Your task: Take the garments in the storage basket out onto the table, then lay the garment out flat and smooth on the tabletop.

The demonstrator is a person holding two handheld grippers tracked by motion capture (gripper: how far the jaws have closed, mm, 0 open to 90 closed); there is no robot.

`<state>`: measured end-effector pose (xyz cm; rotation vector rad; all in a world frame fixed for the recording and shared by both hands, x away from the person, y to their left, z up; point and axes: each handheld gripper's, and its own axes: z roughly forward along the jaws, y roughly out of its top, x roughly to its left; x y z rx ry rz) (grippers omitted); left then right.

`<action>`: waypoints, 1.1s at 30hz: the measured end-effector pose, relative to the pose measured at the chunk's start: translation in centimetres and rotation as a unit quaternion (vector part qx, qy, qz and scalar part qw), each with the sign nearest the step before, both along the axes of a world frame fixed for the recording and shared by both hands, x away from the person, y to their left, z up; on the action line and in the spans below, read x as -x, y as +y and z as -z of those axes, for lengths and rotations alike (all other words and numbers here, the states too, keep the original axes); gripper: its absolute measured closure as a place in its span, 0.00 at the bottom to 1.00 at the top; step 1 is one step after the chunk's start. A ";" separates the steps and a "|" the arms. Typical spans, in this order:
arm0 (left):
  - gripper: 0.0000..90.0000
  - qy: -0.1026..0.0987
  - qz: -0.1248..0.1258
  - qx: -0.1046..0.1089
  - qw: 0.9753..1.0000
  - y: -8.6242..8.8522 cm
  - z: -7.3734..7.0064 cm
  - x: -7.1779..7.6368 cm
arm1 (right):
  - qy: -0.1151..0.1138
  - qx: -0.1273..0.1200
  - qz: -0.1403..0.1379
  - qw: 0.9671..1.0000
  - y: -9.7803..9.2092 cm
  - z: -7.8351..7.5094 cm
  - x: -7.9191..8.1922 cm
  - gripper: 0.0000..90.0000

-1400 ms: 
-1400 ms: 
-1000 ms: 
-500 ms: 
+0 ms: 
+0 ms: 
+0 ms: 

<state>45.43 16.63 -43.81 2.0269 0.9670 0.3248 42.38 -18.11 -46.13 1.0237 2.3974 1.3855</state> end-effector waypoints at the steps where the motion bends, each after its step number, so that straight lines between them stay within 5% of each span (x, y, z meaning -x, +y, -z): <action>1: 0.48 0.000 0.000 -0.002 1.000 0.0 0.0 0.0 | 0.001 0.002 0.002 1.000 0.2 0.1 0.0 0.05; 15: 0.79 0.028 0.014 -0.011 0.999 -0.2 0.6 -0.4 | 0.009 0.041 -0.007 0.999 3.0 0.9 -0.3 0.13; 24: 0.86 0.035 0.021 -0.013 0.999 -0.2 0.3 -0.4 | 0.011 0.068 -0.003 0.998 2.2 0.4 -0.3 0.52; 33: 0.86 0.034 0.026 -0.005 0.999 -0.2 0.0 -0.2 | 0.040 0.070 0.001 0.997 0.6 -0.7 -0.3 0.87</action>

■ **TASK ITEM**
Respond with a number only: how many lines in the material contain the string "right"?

■ **OUTPUT FOR THIS TASK**
2